### HOW TO COMPLETE THIS TASK:
Work through the entries below and show every line in which "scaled" is found.

Source records:

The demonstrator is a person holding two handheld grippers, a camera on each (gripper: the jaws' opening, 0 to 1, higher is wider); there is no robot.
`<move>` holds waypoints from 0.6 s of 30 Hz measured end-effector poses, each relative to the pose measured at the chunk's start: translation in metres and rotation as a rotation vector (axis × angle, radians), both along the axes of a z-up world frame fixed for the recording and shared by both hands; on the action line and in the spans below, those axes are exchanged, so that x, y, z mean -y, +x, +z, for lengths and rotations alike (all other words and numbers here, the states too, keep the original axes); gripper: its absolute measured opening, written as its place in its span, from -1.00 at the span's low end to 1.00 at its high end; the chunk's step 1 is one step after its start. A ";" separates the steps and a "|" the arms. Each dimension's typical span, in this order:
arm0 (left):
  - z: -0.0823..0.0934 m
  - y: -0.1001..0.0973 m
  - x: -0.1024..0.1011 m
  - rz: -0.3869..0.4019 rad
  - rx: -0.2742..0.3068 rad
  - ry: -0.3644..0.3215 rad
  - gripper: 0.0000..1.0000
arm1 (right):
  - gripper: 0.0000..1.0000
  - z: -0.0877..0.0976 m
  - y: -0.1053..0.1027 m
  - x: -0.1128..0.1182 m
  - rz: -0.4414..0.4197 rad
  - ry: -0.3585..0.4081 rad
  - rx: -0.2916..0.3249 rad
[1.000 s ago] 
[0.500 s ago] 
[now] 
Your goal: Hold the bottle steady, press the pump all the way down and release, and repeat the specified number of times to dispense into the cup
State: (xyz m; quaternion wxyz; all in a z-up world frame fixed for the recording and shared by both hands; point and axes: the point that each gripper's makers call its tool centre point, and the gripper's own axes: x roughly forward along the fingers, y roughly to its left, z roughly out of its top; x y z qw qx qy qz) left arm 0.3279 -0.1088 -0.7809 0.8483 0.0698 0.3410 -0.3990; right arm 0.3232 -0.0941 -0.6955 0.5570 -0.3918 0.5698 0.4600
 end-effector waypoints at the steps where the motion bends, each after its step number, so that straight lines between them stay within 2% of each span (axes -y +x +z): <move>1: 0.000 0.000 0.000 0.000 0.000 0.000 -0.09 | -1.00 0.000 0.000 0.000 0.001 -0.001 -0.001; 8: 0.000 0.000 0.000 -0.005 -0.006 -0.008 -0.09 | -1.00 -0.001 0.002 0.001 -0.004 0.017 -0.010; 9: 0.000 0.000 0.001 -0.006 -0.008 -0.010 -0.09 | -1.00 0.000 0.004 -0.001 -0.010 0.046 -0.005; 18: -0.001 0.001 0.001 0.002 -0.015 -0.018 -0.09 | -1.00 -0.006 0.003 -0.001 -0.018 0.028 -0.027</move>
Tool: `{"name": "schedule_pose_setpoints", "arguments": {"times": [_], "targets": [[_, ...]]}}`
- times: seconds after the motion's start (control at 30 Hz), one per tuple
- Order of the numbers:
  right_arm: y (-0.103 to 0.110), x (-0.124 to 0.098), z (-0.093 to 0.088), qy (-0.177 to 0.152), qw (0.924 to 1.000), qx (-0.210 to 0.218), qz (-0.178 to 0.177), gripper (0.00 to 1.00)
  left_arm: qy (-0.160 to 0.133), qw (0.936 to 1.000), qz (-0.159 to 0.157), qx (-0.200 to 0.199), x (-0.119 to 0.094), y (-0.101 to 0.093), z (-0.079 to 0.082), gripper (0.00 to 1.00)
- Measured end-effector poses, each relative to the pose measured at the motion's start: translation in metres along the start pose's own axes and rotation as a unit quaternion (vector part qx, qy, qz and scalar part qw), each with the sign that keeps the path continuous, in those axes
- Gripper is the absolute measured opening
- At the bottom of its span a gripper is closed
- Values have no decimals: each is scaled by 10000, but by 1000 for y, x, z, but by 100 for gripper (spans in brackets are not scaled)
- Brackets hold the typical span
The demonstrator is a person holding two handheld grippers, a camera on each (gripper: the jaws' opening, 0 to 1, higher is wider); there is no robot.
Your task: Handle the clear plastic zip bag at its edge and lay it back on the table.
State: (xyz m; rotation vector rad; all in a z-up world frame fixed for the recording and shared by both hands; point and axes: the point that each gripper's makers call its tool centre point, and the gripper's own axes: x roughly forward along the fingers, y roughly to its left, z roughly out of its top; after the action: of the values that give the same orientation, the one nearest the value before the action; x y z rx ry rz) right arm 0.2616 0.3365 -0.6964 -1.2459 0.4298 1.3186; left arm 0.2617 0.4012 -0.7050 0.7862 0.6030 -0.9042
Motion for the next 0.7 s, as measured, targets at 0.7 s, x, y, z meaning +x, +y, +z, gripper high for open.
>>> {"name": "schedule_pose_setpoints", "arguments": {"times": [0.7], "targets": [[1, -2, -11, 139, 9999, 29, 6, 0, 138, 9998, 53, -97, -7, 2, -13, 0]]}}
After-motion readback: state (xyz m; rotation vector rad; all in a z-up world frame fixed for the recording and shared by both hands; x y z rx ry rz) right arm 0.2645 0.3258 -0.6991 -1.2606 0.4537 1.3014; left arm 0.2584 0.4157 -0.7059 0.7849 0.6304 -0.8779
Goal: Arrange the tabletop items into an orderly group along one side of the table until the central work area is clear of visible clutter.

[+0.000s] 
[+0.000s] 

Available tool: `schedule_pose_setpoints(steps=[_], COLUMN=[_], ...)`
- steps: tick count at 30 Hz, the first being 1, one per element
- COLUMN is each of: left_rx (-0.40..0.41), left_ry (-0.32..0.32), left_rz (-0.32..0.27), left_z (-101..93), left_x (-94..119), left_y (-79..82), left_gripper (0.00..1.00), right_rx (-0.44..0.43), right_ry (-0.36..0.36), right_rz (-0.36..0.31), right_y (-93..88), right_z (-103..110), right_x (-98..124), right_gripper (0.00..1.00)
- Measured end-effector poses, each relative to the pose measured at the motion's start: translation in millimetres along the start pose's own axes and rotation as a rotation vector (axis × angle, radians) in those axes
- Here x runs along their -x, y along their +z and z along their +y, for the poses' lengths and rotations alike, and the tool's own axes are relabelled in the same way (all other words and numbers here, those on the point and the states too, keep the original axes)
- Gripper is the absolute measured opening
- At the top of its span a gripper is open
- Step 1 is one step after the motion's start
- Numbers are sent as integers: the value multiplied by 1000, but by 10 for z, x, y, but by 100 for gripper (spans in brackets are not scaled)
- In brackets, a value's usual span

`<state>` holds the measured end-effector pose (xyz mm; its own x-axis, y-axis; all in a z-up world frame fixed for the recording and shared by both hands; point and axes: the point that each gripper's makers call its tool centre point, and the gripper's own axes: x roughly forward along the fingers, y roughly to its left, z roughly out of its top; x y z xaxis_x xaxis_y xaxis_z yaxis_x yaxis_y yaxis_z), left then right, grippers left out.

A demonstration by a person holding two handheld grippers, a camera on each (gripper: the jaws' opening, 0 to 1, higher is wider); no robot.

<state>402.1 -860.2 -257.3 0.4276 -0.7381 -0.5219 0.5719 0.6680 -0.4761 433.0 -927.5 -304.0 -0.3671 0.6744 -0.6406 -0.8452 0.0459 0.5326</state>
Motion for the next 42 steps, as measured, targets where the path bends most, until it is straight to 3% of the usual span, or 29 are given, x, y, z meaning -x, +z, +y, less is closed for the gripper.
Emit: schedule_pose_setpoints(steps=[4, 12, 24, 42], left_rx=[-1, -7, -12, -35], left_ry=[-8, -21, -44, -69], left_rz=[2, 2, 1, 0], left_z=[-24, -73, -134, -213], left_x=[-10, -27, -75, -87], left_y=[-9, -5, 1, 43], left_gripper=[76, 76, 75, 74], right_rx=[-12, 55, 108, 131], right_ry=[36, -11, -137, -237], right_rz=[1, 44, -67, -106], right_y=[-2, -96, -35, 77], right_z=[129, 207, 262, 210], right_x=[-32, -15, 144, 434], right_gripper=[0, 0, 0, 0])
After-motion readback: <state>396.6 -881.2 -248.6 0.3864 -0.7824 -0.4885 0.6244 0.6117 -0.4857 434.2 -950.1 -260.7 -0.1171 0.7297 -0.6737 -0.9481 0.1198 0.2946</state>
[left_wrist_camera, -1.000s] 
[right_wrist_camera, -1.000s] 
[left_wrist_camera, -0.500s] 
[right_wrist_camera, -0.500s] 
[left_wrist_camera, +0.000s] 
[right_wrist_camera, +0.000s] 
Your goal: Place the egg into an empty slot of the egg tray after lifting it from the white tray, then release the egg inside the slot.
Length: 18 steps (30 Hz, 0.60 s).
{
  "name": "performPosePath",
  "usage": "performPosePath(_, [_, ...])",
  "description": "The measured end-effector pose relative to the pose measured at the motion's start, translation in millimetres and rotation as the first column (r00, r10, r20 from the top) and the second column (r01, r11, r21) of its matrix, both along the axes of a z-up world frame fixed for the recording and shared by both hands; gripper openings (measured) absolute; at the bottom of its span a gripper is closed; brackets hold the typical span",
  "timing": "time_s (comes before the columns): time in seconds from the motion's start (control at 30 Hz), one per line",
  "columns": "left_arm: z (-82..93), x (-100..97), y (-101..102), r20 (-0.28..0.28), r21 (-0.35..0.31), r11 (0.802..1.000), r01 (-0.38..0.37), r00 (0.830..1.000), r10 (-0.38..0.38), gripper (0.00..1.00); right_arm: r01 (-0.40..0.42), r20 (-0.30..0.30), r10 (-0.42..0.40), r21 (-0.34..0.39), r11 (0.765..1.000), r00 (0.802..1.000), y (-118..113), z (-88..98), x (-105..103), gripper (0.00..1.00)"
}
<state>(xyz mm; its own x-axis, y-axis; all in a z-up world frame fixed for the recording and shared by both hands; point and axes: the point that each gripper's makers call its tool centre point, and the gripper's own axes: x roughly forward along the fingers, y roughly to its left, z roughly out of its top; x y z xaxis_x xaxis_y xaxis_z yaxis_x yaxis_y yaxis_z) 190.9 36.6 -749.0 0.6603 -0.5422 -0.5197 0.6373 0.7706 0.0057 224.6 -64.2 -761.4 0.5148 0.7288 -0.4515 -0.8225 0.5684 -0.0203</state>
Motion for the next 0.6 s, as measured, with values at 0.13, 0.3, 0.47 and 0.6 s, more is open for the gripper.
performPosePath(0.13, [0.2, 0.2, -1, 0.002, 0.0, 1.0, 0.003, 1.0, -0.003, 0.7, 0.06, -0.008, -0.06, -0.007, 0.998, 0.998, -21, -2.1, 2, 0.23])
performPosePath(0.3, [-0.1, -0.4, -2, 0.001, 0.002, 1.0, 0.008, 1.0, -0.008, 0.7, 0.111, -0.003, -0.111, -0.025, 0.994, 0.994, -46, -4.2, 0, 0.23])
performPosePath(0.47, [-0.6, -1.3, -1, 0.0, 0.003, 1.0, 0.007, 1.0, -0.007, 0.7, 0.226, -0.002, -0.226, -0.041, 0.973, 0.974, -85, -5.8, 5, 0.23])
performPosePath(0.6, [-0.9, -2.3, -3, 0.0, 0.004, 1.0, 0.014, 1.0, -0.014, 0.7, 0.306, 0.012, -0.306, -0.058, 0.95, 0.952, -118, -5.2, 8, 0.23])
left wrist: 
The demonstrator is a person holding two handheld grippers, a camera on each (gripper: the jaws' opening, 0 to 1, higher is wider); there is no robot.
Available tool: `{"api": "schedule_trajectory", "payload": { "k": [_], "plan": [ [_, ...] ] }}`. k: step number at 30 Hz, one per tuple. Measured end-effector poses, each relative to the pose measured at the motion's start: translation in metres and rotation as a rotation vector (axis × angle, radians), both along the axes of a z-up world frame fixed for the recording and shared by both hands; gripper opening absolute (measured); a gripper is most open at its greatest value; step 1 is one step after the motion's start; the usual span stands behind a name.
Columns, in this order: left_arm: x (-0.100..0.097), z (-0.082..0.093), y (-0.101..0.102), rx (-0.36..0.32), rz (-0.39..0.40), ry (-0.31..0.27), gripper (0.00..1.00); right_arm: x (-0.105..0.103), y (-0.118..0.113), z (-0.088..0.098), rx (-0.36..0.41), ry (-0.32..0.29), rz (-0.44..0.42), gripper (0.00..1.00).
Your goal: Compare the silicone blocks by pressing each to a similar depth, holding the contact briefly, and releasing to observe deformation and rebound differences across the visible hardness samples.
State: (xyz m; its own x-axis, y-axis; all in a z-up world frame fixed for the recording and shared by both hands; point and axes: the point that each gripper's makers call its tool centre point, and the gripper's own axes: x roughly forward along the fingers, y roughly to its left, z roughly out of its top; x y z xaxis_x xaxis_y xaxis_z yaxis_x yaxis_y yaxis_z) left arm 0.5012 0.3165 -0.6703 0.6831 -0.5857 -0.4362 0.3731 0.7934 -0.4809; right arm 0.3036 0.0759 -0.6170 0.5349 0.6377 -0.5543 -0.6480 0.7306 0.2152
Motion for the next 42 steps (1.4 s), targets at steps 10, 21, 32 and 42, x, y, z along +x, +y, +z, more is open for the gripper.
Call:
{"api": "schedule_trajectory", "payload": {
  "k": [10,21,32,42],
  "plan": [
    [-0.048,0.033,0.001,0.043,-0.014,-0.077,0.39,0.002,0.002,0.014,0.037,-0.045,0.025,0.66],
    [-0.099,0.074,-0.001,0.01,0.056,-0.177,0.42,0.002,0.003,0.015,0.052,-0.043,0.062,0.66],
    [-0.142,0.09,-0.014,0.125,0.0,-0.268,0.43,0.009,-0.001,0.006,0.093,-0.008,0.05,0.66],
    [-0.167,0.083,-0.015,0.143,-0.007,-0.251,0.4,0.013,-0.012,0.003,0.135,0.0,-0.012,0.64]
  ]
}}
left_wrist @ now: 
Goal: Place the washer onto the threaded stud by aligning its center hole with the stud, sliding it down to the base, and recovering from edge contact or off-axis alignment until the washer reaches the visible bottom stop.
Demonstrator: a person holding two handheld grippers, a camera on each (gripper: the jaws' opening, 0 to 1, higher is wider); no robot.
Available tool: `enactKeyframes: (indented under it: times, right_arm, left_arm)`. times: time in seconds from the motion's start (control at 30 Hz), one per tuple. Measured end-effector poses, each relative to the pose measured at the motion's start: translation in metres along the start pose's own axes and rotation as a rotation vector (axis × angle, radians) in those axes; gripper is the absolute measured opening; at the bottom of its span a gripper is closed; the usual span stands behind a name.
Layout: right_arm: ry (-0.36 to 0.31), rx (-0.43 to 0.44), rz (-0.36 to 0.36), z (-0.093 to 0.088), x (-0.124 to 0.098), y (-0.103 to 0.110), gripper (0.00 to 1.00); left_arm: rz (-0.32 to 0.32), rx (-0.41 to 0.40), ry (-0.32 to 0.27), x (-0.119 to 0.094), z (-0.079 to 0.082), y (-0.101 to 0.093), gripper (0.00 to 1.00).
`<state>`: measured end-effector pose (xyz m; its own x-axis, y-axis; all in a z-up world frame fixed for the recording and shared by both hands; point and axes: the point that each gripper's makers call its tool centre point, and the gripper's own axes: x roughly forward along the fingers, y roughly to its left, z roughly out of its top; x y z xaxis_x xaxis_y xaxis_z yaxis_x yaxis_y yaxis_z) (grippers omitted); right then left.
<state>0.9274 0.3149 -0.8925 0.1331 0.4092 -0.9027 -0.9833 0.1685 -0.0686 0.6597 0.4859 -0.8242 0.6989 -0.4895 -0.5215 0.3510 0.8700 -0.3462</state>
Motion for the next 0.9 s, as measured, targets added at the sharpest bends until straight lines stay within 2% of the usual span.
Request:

### REPLY TO THE TASK:
- Values have no decimals: each is scaled by 10000, but by 1000 for y, x, z, but by 100 for gripper (spans in brackets are not scaled)
- Numbers are sent as integers: the value multiplied by 1000, but by 10 for z, x, y, but by 100 for gripper (spans in brackets are not scaled)

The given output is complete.